Puis vient la confirmation qui consiste à établir la justesse de la cause et à la démontrer par des preuves ; après avoir donné un exposé de tous les arguments qu'on peut tirer des caractéristiques des personnes (leur genre de vie, leur condition, leurs habitudes, leur sensibilité, leur conduite, etc.) et des attributs des actes en cause, tel que le lieu, le moment, l'occasion, les possibilités (livre I, § 34-49), il traite avec de nombreux exemples les divers types d'arguments, bâtis par analogie (livre I, § 50-56) ou par déduction (livre I, § 57-76).

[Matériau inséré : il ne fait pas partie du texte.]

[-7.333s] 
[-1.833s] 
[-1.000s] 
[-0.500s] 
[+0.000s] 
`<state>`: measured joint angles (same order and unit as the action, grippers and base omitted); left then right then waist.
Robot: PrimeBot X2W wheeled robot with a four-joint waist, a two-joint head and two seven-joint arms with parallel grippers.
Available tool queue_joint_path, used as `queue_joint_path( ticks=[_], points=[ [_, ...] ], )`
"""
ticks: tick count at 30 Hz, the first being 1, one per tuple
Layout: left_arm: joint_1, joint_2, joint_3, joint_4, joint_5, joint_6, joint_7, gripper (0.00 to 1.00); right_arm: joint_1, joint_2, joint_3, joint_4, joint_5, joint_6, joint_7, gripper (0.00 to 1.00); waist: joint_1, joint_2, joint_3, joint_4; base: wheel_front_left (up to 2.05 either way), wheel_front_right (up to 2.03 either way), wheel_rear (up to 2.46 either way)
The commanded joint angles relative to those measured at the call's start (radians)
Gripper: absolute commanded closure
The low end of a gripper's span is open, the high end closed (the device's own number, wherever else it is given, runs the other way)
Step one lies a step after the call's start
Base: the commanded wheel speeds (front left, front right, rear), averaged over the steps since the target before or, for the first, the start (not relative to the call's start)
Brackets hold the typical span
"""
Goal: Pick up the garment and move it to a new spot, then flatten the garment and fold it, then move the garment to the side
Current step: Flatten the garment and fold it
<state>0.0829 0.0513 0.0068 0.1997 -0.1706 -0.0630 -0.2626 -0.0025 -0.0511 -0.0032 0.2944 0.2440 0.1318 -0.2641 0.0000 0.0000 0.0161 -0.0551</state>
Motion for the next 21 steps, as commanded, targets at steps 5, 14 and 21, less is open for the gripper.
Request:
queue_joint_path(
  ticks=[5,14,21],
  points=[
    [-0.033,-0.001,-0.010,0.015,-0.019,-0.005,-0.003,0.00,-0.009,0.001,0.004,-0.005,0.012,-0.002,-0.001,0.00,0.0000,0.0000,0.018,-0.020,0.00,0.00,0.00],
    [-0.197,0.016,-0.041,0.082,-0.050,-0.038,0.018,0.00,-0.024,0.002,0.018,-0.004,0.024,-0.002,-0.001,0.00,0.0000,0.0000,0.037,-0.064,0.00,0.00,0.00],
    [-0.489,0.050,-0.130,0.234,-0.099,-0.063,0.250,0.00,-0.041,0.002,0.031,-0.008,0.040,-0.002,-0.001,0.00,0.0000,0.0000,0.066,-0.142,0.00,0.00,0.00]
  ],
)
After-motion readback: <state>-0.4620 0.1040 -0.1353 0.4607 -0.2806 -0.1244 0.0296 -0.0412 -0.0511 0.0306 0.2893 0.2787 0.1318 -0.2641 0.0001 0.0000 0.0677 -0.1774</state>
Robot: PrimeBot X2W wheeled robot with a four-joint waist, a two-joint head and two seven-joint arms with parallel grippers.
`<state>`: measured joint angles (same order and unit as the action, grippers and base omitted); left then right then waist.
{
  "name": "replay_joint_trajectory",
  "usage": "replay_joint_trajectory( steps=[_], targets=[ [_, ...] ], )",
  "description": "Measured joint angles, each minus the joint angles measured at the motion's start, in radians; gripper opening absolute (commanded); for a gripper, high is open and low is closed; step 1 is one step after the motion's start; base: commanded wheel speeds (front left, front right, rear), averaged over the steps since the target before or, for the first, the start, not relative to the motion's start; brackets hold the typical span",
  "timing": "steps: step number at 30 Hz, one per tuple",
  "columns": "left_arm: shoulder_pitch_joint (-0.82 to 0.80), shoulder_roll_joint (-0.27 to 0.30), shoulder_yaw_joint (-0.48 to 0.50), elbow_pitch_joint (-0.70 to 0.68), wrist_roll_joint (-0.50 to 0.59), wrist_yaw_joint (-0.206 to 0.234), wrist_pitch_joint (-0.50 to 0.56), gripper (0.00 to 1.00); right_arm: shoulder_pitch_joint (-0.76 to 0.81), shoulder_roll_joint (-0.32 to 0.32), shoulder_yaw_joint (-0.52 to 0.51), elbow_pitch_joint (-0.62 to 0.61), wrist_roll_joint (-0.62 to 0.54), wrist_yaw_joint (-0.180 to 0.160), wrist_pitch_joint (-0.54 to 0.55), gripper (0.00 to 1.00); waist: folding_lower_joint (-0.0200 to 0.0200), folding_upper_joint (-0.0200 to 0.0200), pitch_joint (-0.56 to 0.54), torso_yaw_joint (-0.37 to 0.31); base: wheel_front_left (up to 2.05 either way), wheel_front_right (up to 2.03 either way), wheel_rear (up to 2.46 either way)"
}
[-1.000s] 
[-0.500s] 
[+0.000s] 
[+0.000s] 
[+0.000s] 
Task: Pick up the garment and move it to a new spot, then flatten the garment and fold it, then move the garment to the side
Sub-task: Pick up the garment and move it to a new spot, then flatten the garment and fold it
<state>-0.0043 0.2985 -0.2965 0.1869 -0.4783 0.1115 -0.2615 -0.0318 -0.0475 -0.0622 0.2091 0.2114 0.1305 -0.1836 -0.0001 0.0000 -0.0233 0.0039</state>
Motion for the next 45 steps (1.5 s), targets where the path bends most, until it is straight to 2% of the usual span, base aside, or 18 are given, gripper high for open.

La réfutation succède à la confirmation (livre I, § 77-96). Puisant aux mêmes sources qu'elle, il réunit des exemples montrant comment peuvent être combattus les divers genres de raisonnements de l'adversaire. Enfin, après avoir expliqué pourquoi il ne suit pas le système d'Hermagoras qui admet la digression comme une des parties du discours (livre I, § 97)[14], il traite de la conclusion, qui comprend la récapitulation du discours (livre I, § 98-100), et selon l'objectif de l'orateur, l'appel à l'indignation de l'auditoire, dont les moyens sont fournis par des lieux communs (sources d'arguments) au nombre de quinze (livre I, § 100-105), ou bien l'appel à la pitié, qui peut développer des lieux communs au nombre de seize (livre I, § 106-109).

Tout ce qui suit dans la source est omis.